Revert "quincy: ceph_fs.h: add separate owner_{u,g}id fields" by vshankar · Pull Request #54108 · ceph/ceph

vshankar · 2023-10-19T17:09:50Z

Revert "quincy: ceph_fs.h: add separate owner_{u,g}id fields"

This seems to be causing test failures:

        https://pulpito.ceph.com/yuriw-2023-10-19_16:09:31-smoke-quincy-release-distro-default-smithi/7432399

Where the MDS crashes with

In function 'CInode* Server::prepare_new_inode(MDRequestRef&, CDir*, inodeno_t, unsigned int, const file_layout_t*)'
3449: FAILED ceph_assert(_inode->gid != (unsigned)-1)

1: (ceph::__ceph_assert_fail(char const*, char const*, int, char const*)+0x14f) [0x7f991631c89e]
2: /usr/lib/ceph/libceph-common.so.2(+0x27eab0) [0x7f991631cab0]
3: (Server::prepare_new_inode(boost::intrusive_ptr<MDRequestImpl>&, CDir*, inodeno_t, unsigned int, file_layout_t const*)+0x2791) [0x55563bec4831]
4: (Server::handle_client_mkdir(boost::intrusive_ptr<MDRequestImpl>&)+0x1ec) [0x55563bede88c]

Revert this change till the failure is fixed.

This seems to be causing test failures: https://pulpito.ceph.com/yuriw-2023-10-19_16:09:31-smoke-quincy-release-distro-default-smithi/7432399 Where the MDS crashes with In function 'CInode* Server::prepare_new_inode(MDRequestRef&, CDir*, inodeno_t, unsigned int, const file_layout_t*)' 3449: FAILED ceph_assert(_inode->gid != (unsigned)-1) 1: (ceph::__ceph_assert_fail(char const*, char const*, int, char const*)+0x14f) [0x7f991631c89e] 2: /usr/lib/ceph/libceph-common.so.2(+0x27eab0) [0x7f991631cab0] 3: (Server::prepare_new_inode(boost::intrusive_ptr<MDRequestImpl>&, CDir*, inodeno_t, unsigned int, file_layout_t const*)+0x2791) [0x55563bec4831] 4: (Server::handle_client_mkdir(boost::intrusive_ptr<MDRequestImpl>&)+0x1ec) [0x55563bede88c] Revert this change till the failure is fixed. Signed-off-by: Venky Shankar <vshankar@redhat.com>

vshankar · 2023-10-19T17:24:45Z

Test runs in ~3hrs.

mihalicyn · 2023-10-19T17:27:22Z

Test runs in ~3hrs.

ugh. So, this failure is hardly reproducible and can be reproduced only after many iterations, right?

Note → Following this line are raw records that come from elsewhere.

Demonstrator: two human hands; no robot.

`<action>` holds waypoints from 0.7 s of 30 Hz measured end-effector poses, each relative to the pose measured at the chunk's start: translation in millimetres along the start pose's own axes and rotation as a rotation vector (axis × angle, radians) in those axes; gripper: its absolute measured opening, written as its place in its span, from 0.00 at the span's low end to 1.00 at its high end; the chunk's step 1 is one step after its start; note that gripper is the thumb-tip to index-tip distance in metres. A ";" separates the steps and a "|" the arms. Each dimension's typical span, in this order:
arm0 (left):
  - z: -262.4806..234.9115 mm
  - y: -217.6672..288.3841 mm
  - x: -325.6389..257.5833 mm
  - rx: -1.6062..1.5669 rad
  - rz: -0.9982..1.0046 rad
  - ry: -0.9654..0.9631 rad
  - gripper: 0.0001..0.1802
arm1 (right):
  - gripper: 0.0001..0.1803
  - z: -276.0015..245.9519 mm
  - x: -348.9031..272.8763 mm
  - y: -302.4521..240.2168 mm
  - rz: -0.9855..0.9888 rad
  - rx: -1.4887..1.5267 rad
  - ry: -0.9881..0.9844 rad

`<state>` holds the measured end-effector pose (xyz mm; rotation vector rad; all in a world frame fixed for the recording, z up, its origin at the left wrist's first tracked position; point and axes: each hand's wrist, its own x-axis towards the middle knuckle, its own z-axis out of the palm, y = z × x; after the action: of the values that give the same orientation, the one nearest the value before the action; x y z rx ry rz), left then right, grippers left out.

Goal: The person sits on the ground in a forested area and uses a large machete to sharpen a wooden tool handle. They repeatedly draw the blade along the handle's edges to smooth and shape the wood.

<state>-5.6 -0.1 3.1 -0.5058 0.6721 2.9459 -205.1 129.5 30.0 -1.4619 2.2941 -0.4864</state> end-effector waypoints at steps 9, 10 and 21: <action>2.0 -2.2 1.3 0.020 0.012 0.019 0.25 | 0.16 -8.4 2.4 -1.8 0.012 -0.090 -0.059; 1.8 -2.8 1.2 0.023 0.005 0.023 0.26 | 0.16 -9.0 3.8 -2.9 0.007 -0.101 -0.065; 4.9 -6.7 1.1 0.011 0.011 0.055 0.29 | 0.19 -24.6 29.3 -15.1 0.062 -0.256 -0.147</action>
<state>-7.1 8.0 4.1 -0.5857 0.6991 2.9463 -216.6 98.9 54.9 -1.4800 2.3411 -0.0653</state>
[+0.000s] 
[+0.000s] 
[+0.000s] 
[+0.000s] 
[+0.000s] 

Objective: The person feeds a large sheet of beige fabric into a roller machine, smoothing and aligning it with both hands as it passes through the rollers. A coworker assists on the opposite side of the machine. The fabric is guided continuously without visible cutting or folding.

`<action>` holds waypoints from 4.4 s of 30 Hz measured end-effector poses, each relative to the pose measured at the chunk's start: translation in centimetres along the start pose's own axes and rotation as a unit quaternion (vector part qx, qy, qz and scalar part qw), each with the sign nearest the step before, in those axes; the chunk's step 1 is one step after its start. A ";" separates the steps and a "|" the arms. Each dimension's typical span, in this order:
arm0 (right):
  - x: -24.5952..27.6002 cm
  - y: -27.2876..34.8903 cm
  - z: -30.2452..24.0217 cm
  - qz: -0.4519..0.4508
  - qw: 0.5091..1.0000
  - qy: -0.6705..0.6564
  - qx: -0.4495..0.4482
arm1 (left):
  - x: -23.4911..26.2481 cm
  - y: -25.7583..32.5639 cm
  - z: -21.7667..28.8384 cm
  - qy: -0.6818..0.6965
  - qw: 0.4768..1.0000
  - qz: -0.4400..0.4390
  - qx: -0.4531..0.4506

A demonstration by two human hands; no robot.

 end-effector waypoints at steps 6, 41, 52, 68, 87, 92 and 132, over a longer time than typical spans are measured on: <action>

This assertion was added in my PR. Before that we had no analogical assertion in this place. I will take a look closely on the test code and try to understand what happens here.

vshankar · 2023-10-20T02:06:18Z

jenkins test make check

vshankar · 2023-10-20T04:12:07Z

Test runs in ~3hrs.

ugh. So, this failure is hardly reproducible and can be reproduced only after many iterations, right?

Not really. We saw this smoke tests and not in fs suite. So, there is something that smoke test that's not in fs suite tests - I'm going to audit that. We probably didn't see this in the main branch run since smoke tests are not run :/

This assertion was added in my PR. Before that we had no analogical assertion in this place. I will take a look closely on the test code and try to understand what happens here.

ACK. Thx!

mihalicyn · 2023-10-20T11:19:31Z

Ok, I have analyzed the ceph code and test code too. At this point I haven't found anything suspicious that can make gid == -1.

But, there is one serious thing about this ceph_assert. During a review it was proposed to add a sanity check for the uid/gid values (https://github.com/ceph/ceph/pull/52575/files#r1285297994). And I have added ceph_assert(_inode->uid != (unsigned)-1);. But I think that was a bad idea to add assert here, because assert AFAIU kills the whole MDS server, right? At the same time this uid/gid fields are under the full control of the client. It means that malicious client can send -1 by purpose and crash the entire MDS, right? My suggestion is to remove this assertions from the request handling code as they are unsafe.
@lxbsz Xiubo, what do you think about it?

Probably we need to revert #53138 for now too.

Speaking about smoke test failure, I wasn't able to understand how -1 appears in the owner_gid field. Is it possible somehow to rerun this tests with requests dump/debug for the MDS?

As it follows from test logs we have 5.4.0-165-generic (Ubuntu kernel?) and cephfs kernel client. So it means that cephfs client is old (without new feature that adds owner_uid/gid fields support).

vshankar · 2023-10-20T11:43:09Z

Ok, I have analyzed the ceph code and test code too. At this point I haven't found anything suspicious that can make gid == -1.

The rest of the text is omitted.